Think boot camps and 10k sprints are the only way to wellness? It may be time to check in with some yin yoga.

At first glance, you might not think much is going on in a yin yoga class. Unlike other yogi practices like Vinyasa – the flowing, sweaty style of yoga that has catapulted this ancient practice to fame in recent decades – a yin practice asks you to slow right down. 

Yin sequences are slow and passive. Often, they ask you to simply be present in a pose for minutes on end. If slowing down isn’t really your thing, you probably stand to gain the most from giving yin yoga a try.

Here’s why.


When it comes to wellness, it’s not enough for us to build great cardio health and super toned abs.
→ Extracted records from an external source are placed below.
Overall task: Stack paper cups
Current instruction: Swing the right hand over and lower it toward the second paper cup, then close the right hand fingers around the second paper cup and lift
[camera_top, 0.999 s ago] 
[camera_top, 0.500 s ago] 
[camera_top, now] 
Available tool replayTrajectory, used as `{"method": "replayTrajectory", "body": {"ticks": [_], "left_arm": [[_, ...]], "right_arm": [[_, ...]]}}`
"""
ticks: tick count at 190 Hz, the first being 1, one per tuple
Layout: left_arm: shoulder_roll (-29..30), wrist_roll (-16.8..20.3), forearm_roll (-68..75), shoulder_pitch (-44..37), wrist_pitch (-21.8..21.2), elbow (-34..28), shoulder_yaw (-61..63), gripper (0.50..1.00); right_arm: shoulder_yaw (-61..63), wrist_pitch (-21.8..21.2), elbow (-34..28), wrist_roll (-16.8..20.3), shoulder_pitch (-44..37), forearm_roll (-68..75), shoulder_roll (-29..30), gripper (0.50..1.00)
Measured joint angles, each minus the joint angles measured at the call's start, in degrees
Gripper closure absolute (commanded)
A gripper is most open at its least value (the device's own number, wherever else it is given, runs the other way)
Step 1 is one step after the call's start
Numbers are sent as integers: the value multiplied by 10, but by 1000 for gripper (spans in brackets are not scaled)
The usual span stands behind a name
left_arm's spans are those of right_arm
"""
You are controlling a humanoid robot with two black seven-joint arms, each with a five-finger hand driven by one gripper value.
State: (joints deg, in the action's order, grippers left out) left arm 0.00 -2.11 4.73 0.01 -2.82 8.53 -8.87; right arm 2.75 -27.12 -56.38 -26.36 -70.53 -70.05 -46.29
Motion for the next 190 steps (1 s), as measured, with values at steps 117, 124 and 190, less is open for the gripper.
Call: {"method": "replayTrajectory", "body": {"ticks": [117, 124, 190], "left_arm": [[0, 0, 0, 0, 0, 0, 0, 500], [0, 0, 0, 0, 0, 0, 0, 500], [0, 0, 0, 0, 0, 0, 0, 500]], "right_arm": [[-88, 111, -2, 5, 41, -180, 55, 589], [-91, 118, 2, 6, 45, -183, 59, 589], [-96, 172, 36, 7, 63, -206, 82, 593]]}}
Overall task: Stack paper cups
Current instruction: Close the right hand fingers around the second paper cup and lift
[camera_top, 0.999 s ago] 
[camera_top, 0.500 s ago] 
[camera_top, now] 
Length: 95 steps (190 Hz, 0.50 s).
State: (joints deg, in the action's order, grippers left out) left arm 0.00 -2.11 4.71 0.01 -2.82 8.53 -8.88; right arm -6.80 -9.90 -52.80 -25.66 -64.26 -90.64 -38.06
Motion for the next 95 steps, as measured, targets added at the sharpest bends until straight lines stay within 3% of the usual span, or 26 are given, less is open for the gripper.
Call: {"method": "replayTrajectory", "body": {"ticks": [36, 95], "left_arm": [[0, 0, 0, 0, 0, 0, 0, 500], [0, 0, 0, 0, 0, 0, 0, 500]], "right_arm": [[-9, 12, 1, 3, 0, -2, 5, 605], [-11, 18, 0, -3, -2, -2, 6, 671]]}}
Flexibility – keeping our bodies soft and supple – is just an important a piece of the puzzle. 

Yin yoga is primarily focussed on a deep stretching out of the body’s facia (that is, all the muscles, bones and connective tissues that make up you). Stretching keeps our muscles strong and healthy, improving circulation and allowing us to maintain a wide range of motion – ultimately keeping injury and/or chronic pain at bay.

Stress reduction 

Let’s face it, modern life sometimes can be overwhelming. Taking time to step away from the constant barrage of emails, texts, social media notifications, deadlines and calendar dates can seriously help to take the stress down a notch.
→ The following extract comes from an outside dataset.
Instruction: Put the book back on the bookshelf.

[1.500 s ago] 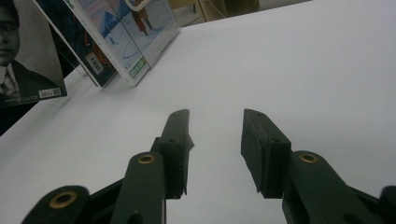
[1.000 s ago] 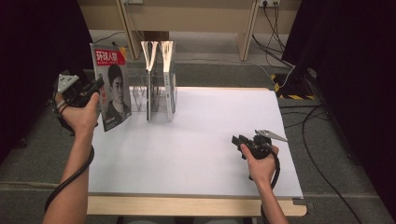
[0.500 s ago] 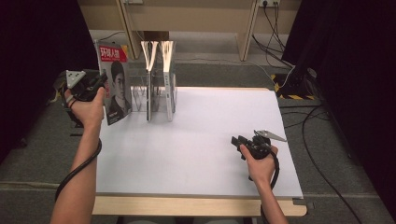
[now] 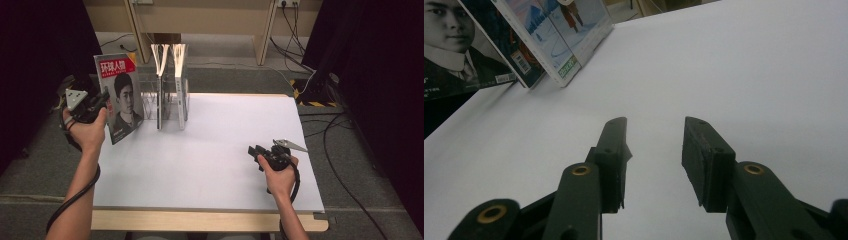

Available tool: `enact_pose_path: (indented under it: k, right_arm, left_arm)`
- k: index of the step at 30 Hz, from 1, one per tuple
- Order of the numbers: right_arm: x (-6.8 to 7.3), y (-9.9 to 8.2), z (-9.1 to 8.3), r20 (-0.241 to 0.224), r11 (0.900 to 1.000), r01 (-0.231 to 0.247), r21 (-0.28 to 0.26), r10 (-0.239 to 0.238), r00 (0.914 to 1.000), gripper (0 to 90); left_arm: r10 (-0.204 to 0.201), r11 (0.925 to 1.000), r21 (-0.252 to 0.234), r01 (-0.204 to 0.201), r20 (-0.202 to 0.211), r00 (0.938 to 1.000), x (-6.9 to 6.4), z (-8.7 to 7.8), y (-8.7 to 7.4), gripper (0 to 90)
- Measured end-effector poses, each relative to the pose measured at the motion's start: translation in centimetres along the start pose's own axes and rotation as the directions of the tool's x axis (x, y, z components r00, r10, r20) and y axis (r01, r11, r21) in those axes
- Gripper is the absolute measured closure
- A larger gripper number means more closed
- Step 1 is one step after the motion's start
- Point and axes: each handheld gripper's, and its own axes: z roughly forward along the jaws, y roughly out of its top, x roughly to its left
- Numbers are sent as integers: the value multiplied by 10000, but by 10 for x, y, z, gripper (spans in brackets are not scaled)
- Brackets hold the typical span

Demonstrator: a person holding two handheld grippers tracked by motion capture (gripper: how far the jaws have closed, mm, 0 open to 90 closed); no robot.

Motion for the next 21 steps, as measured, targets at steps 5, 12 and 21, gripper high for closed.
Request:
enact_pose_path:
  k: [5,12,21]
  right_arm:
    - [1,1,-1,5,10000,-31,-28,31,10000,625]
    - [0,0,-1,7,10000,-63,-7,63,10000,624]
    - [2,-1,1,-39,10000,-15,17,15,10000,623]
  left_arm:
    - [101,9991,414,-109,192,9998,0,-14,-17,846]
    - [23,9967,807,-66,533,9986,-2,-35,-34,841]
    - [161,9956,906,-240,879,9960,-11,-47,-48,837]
More than this, yin brings with it the complimentary practices of slow breathing, mindfulness and meditation, shown to be a serious boon for calming our stress response and promoting healthy blood pressure, a stronger immune system and positive mental health. 


In yin, much of the challenge comes from the slowing down the mind, rather than the body. As you hold a pose for longer and longer, it can get more difficult to stay in the moment – and stay out of your head. 

A regular yin practice – where surrendering to an uncomfortable situation is the MO – can help you cultivate resilience and perseverance. These are tools we can carry with us to our daily lives; the realisation that – with a little focus and a steady breath – everything does indeed pass. 


A regular yin practice can help us get in touch with the sensations, feelings and emotions happening in the body all the time – ones we may miss in more high intensity exercise (even more dynamic yoga styles).

Setting aside time for self-reflection in a stress-free, supportive environment ultimately helps to foster gratitude, respect and love for our bodies, edging us ever closer to our best and most authentic self.